(Data extracted from a collection)
○ ○ ○ ○ ○ ○ ○
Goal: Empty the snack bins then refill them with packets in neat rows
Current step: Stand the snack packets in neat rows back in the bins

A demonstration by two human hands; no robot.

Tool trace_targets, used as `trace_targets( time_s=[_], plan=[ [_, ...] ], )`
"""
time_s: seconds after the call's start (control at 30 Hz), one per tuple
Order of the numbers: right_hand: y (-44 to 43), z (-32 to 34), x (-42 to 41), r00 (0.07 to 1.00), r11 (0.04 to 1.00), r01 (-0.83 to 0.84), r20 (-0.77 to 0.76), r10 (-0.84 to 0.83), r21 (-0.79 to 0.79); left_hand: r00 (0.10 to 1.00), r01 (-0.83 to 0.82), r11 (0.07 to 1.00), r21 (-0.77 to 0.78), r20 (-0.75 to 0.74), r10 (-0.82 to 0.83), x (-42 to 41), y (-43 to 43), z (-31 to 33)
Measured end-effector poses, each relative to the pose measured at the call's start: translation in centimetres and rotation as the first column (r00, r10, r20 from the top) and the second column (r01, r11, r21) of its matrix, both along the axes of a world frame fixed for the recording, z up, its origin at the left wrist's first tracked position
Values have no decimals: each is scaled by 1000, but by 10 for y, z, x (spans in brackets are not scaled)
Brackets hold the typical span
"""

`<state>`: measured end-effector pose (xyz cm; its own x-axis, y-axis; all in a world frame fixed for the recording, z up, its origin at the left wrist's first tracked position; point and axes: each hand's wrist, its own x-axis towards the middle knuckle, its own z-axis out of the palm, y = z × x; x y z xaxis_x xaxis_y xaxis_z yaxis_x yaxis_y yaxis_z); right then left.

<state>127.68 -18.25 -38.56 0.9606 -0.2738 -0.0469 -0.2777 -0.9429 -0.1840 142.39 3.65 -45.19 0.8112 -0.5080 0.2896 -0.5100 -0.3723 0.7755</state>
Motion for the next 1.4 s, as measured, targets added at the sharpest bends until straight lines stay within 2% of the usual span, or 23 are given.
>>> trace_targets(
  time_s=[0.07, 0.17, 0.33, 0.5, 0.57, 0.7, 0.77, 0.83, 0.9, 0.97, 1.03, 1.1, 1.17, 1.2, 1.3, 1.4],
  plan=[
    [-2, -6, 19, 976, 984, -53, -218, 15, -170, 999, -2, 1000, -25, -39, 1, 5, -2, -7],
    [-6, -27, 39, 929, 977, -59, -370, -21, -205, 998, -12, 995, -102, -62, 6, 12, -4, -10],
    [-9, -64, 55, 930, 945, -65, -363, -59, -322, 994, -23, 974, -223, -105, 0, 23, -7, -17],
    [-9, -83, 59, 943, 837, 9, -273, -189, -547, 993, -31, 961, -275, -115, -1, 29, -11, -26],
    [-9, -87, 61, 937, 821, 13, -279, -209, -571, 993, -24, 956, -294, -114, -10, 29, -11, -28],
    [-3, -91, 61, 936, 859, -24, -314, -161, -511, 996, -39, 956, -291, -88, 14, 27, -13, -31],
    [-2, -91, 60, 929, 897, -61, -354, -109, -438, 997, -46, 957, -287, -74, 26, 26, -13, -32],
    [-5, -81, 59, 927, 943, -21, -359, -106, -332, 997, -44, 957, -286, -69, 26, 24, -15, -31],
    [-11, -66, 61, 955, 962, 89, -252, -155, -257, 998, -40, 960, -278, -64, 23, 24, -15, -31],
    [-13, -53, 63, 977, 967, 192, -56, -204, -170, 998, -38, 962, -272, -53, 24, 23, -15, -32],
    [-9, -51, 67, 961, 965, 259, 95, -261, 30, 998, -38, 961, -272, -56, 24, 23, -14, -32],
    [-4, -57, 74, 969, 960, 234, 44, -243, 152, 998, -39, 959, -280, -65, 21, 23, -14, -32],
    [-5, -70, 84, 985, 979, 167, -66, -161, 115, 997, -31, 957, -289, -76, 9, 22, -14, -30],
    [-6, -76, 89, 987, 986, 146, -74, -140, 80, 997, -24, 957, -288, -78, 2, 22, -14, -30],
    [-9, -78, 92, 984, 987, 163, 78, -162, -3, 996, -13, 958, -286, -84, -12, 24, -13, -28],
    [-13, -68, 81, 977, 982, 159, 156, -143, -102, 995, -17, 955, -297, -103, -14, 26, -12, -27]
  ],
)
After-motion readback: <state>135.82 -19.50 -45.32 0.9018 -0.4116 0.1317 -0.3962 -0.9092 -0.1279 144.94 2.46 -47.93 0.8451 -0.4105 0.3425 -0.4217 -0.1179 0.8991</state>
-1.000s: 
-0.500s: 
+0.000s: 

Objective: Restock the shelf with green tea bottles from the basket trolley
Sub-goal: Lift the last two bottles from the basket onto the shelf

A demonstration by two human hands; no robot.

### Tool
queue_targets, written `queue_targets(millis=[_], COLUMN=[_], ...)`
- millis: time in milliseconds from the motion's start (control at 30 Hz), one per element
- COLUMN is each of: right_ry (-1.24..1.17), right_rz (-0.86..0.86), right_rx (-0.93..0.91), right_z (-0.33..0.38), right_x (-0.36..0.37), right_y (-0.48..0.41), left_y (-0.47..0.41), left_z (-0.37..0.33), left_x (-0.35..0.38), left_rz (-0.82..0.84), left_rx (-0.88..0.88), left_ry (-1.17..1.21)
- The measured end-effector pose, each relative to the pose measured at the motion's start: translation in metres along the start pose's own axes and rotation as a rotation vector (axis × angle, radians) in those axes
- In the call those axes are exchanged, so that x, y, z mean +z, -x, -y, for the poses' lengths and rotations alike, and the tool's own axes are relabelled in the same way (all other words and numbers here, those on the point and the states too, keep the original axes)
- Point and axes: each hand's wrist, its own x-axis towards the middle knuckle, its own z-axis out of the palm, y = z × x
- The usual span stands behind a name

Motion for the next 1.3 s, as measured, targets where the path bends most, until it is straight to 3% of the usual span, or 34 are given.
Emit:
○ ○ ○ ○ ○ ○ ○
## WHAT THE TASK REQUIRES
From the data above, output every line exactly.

## SOLUTION
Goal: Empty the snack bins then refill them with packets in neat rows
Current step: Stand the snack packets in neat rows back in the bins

A demonstration by two human hands; no robot.

Tool trace_targets, used as `trace_targets( time_s=[_], plan=[ [_, ...] ], )`
"""
time_s: seconds after the call's start (control at 30 Hz), one per tuple
Order of the numbers: right_hand: y (-44 to 43), z (-32 to 34), x (-42 to 41), r00 (0.07 to 1.00), r11 (0.04 to 1.00), r01 (-0.83 to 0.84), r20 (-0.77 to 0.76), r10 (-0.84 to 0.83), r21 (-0.79 to 0.79); left_hand: r00 (0.10 to 1.00), r01 (-0.83 to 0.82), r11 (0.07 to 1.00), r21 (-0.77 to 0.78), r20 (-0.75 to 0.74), r10 (-0.82 to 0.83), x (-42 to 41), y (-43 to 43), z (-31 to 33)
Measured end-effector poses, each relative to the pose measured at the call's start: translation in centimetres and rotation as the first column (r00, r10, r20 from the top) and the second column (r01, r11, r21) of its matrix, both along the axes of a world frame fixed for the recording, z up, its origin at the left wrist's first tracked position
Values have no decimals: each is scaled by 1000, but by 10 for y, z, x (spans in brackets are not scaled)
Brackets hold the typical span
"""

`<state>`: measured end-effector pose (xyz cm; its own x-axis, y-axis; all in a world frame fixed for the recording, z up, its origin at the left wrist's first tracked position; point and axes: each hand's wrist, its own x-axis towards the middle knuckle, its own z-axis out of the palm, y = z × x; x y z xaxis_x xaxis_y xaxis_z yaxis_x yaxis_y yaxis_z); right then left.

<state>127.68 -18.25 -38.56 0.9606 -0.2738 -0.0469 -0.2777 -0.9429 -0.1840 142.39 3.65 -45.19 0.8112 -0.5080 0.2896 -0.5100 -0.3723 0.7755</state>
Motion for the next 1.4 s, as measured, targets added at the sharpest bends until straight lines stay within 2% of the usual span, or 23 are given.
>>> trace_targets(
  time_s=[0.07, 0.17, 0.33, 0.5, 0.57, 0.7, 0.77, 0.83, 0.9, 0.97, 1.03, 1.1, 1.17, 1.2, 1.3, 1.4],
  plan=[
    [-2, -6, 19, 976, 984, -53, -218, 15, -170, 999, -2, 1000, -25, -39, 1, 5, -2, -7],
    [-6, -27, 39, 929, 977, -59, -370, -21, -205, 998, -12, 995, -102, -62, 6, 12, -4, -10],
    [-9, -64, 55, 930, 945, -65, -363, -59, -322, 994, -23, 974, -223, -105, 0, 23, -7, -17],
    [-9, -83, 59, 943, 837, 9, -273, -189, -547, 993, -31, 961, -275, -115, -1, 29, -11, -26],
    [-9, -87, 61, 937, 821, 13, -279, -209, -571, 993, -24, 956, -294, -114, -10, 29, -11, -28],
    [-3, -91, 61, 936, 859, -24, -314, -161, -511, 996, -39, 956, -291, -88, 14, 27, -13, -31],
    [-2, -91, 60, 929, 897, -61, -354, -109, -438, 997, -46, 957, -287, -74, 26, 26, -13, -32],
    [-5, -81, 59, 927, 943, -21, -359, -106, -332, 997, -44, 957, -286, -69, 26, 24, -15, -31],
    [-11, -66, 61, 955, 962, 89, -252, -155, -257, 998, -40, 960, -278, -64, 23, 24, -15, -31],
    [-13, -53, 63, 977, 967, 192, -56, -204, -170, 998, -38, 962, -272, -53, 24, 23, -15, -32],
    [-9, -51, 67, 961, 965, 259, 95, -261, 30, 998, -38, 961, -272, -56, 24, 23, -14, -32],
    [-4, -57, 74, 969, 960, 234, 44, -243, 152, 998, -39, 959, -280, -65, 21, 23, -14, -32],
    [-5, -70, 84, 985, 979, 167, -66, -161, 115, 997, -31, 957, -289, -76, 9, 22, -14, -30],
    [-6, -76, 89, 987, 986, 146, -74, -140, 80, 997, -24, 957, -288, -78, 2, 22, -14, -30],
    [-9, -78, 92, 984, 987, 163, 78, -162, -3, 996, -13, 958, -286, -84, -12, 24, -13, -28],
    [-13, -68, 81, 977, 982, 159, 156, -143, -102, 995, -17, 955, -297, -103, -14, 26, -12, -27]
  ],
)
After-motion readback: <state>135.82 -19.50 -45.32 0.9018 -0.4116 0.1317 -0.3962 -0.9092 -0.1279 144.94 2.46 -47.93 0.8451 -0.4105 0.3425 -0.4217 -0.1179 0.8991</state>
-1.000s: 
-0.500s: 
+0.000s: 

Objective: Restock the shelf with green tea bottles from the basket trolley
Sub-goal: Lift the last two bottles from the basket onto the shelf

A demonstration by two human hands; no robot.

### Tool
queue_targets, written `queue_targets(millis=[_], COLUMN=[_], ...)`
- millis: time in milliseconds from the motion's start (control at 30 Hz), one per element
- COLUMN is each of: right_ry (-1.24..1.17), right_rz (-0.86..0.86), right_rx (-0.93..0.91), right_z (-0.33..0.38), right_x (-0.36..0.37), right_y (-0.48..0.41), left_y (-0.47..0.41), left_z (-0.37..0.33), left_x (-0.35..0.38), left_rz (-0.82..0.84), left_rx (-0.88..0.88), left_ry (-1.17..1.21)
- The measured end-effector pose, each relative to the pose measured at the motion's start: translation in metres along the start pose's own axes and rotation as a rotation vector (axis × angle, radians) in those axes
- In the call those axes are exchanged, so that x, y, z mean +z, -x, -y, for the poses' lengths and rotations alike, and the tool's own axes are relabelled in the same way (all other words and numbers here, those on the point and the states too, keep the original axes)
- Point and axes: each hand's wrist, its own x-axis towards the middle knuckle, its own z-axis out of the palm, y = z × x
- The usual span stands behind a name

Motion for the next 1.3 s, as measured, targets where the path bends most, until it is straight to 3% of the usual span, or 34 are given.
Emit:

The exercise concludes with this answer.